リン酸部の修飾はリン酸ジエステル結合の非架橋酸素原子を硫黄原子に置換したS化(図2,a)によりヌクレアーゼの耐性および細胞内への取り込みが改善します。
糖部では2’部位の修飾として2 ‘-F(図2,b)、2 ‘-O-Methyl(2 ‘-OMe)(図2,c)、2 ‘-O-Methoxyethyl(2 ‘-MOE)(図2,d)がすでに承認された核酸医薬品に用いられており、架橋型修飾としてLocked Nucleic Acid(LNA)[2 ‘,4 ‘―BNA](図2,e)などが開発されています。
また、核酸の糖部をモルフォリノ環に置換したモノフォリノ核酸(図2,f)はヌクレアーゼによる分解を受けず、生体内での安定性が向上し、毒性が低くなっています。
[図2:核酸修飾方法]
② ドラッグデリバリーシステム(DDS)の改善
オリゴ核酸の細胞内への取り込みはエンドサイトーシスによりオリゴ核酸がエンドソームを介して細胞質に移行すると考えられ、細胞内への取り込みの改善技術としてDDS技術が開発されています。
送達キャリアとしてsiRNAを脂質で封入したナノ粒子や高分子ミセル、核酸送達のためにsiRNAと結合させたコンジュゲートが開発されています。
siRNA を脂質で封入したナノ粒子であるLNP (lipid nanoparticle)は血中でApoE(アポプロテインE)と結合し、ApoE 受容体を発現する肝実質細胞内に取り込まれて標的遺伝子に作用します。

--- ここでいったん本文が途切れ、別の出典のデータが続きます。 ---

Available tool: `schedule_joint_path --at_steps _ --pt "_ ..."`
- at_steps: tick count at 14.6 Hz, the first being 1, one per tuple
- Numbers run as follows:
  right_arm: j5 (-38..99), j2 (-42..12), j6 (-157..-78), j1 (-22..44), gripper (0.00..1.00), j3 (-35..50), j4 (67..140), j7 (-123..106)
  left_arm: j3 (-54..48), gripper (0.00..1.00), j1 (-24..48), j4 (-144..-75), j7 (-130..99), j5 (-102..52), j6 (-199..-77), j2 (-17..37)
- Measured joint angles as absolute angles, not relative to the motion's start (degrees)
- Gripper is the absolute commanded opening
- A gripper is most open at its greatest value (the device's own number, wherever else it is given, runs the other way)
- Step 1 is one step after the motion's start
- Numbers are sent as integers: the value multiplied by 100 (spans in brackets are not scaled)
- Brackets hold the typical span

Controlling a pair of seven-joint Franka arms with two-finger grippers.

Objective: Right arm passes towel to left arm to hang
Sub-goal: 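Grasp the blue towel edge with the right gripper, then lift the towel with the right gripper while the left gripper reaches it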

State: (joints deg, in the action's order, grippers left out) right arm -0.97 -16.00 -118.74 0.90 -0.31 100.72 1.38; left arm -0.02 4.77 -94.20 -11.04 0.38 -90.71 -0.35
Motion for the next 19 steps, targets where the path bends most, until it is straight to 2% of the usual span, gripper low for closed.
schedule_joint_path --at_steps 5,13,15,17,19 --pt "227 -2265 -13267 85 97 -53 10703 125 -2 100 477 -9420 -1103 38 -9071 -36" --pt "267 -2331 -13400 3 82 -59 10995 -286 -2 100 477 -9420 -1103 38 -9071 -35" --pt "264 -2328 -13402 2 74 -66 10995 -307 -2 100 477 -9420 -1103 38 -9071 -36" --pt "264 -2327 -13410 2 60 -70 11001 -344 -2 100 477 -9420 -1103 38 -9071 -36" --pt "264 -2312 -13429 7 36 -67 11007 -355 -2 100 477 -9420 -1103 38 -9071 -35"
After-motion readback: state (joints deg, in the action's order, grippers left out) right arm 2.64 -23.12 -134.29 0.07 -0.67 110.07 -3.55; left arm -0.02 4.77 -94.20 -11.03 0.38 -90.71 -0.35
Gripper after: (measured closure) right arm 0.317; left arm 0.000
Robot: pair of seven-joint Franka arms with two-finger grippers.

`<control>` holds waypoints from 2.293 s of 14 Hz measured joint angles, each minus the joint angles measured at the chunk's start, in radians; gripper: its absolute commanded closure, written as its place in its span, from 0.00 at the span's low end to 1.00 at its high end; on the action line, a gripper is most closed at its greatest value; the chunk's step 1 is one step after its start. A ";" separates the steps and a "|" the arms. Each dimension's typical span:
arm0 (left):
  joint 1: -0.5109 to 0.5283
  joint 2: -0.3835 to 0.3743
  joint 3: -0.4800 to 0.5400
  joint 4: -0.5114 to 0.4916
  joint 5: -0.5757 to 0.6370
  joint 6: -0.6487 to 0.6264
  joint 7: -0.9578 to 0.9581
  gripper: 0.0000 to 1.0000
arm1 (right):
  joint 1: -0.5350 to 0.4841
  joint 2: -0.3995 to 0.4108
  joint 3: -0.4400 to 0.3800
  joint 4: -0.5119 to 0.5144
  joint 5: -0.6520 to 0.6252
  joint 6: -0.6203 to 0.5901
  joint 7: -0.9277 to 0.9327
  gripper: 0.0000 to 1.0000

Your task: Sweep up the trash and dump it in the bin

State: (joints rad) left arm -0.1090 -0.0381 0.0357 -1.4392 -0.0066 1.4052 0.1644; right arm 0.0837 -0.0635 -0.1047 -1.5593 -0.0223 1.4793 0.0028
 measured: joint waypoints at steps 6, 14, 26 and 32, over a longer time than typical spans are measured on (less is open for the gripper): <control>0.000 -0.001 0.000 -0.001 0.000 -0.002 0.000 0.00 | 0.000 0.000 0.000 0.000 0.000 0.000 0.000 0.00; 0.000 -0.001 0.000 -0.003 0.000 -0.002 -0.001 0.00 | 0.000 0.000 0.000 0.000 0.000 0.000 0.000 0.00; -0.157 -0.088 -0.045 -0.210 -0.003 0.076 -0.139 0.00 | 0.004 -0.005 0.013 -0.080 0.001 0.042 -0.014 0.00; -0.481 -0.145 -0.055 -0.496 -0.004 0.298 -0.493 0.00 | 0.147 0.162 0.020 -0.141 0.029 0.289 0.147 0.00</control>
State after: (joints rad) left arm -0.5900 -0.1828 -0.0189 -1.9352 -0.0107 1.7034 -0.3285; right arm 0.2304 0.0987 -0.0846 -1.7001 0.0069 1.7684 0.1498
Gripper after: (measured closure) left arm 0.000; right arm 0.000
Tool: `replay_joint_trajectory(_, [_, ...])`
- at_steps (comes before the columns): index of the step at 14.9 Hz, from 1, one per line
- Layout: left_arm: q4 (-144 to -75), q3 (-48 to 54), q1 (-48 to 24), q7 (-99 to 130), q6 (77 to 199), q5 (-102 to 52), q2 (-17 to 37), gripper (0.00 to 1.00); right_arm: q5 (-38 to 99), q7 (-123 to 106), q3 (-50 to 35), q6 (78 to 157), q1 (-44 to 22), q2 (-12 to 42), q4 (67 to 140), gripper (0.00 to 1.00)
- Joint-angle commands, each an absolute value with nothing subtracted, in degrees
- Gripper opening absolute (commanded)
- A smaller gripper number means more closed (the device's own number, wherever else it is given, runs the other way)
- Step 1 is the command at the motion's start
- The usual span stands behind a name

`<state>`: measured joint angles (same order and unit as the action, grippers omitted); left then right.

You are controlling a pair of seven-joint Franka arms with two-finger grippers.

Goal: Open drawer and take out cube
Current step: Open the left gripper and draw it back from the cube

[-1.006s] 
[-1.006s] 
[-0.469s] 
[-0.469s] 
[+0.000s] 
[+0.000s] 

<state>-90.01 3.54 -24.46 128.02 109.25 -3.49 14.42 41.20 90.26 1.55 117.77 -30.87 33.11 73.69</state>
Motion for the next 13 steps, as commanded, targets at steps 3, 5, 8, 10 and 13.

GalNac コンジュゲートは、肝実質細胞に特異的に高発現するアシアロ糖タンパク質受容体のリガンドである GalNAc(N-アセチルガラクトサミン)とsiRNAを結合したもので、送達のためのキャリアを必要としないため、品質管理が容易で今後さらなる技術開発が期待されています。
以上、今回はオリゴ核酸医薬について解説しました。
核酸医薬品はこれまで治療が困難であった遺伝子疾患やがん、感染症など幅広い領域で注目され、核酸医薬品の市場はさらに拡大することが見込まれます。